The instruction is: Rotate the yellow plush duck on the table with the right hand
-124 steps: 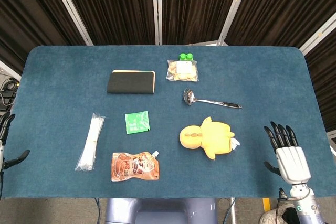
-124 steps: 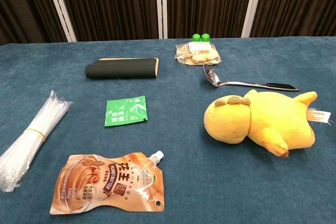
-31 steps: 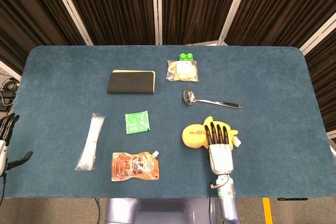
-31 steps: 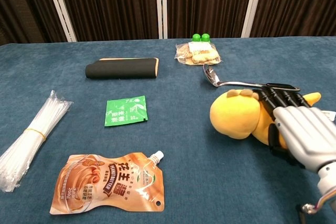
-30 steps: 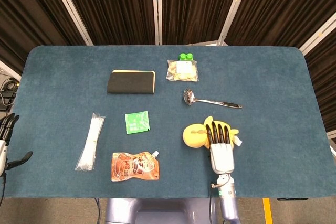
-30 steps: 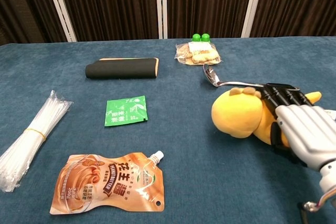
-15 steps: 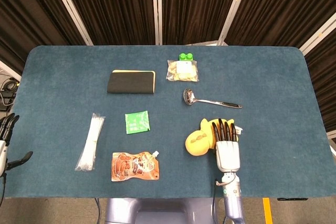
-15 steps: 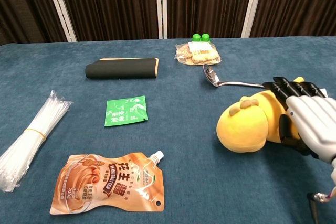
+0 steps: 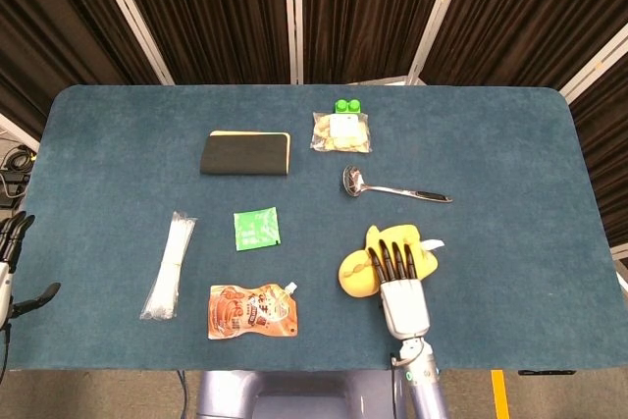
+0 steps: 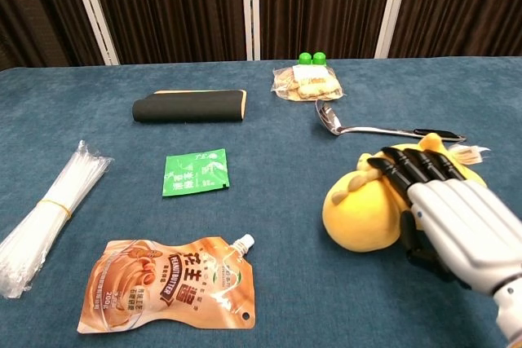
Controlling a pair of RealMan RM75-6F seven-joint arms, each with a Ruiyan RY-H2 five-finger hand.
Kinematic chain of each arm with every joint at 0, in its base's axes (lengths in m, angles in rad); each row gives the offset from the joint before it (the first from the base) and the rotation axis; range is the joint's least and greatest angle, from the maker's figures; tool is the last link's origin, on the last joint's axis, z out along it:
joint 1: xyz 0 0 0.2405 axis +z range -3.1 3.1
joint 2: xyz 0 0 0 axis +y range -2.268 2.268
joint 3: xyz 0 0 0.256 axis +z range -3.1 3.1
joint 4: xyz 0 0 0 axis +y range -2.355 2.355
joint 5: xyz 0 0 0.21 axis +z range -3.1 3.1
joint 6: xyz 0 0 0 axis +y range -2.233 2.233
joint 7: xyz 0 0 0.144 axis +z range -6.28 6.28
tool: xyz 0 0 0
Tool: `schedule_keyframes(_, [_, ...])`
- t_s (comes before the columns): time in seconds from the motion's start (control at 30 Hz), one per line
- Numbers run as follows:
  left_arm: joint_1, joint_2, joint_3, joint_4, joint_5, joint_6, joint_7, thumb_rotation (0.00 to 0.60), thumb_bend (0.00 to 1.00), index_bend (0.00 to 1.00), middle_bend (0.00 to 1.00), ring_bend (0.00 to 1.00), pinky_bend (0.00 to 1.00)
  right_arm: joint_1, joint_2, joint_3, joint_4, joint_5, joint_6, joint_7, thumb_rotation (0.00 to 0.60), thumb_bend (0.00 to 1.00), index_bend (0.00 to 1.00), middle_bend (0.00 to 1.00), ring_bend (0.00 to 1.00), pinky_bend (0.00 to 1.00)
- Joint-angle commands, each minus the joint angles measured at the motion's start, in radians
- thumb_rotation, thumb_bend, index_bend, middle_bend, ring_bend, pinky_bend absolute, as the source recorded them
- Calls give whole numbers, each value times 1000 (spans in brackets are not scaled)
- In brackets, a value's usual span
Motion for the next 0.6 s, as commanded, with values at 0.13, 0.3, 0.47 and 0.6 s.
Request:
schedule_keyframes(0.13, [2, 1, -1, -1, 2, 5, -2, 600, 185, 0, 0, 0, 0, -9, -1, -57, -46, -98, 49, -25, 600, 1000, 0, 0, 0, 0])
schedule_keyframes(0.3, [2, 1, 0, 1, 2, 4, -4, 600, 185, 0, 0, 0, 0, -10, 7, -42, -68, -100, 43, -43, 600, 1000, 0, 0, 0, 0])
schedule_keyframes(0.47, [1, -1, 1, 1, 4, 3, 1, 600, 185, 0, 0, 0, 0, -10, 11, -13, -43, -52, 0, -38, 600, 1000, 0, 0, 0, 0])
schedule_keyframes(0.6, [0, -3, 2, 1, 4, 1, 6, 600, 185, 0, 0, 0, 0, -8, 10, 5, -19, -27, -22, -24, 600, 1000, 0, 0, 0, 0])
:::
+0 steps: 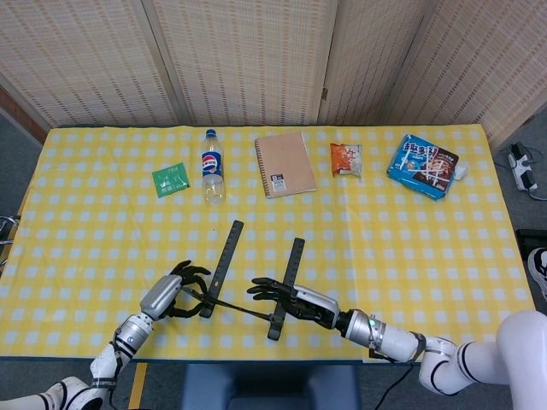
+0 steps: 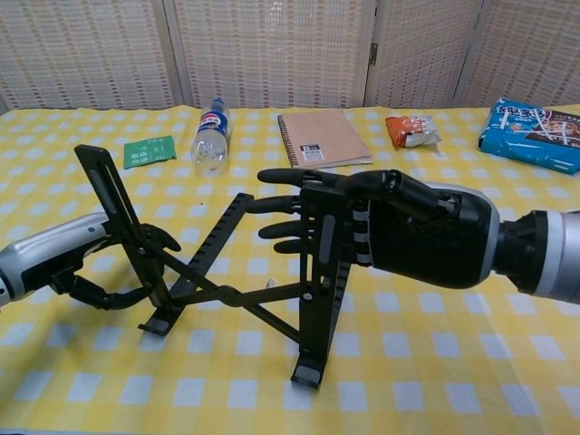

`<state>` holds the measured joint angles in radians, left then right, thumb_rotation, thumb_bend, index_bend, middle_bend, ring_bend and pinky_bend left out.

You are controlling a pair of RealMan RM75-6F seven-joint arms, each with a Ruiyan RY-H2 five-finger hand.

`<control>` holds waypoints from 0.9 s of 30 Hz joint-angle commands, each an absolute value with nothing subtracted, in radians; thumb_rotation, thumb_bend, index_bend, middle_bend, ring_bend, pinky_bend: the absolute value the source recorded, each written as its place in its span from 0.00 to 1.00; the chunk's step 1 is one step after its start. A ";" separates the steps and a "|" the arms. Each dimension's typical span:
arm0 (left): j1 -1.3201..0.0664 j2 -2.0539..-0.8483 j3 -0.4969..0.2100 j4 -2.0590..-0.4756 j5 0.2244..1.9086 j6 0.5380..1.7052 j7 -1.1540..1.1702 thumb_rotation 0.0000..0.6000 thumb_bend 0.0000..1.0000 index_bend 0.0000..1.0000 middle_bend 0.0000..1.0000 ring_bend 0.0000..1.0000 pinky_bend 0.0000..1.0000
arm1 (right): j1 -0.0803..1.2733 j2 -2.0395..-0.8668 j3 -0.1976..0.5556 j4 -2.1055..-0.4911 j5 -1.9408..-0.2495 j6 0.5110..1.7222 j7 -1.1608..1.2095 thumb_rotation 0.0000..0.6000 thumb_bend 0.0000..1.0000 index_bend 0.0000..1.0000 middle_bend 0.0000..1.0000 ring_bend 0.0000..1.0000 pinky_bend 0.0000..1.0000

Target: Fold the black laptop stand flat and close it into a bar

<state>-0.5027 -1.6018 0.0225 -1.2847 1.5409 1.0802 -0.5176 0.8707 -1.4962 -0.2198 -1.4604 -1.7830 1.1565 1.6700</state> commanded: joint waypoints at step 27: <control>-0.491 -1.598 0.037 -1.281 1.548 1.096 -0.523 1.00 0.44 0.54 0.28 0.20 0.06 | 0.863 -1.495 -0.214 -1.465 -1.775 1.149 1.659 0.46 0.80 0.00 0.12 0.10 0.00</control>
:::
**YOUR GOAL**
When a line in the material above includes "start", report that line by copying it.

**SOLVED PROBLEM**
- t_s (comes before the columns): time in seconds from the motion's start (control at 30 Hz), one per line
- Joint-angle commands, each minus the joint angles measured at the motion's start, in radians
`<control>` holds waypoints from 0.9 s of 30 Hz joint-angle commands, each an absolute value with nothing subtracted, in radians; thumb_rotation, thumb_bend, index_bend, middle_bend, ring_bend, pinky_bend: the absolute value the source recorded, each written as its place in its span from 0.00 to 1.00; the chunk's step 1 is one step after its start. A ";" separates the steps and a "|" the arms. Each dimension's typical span:

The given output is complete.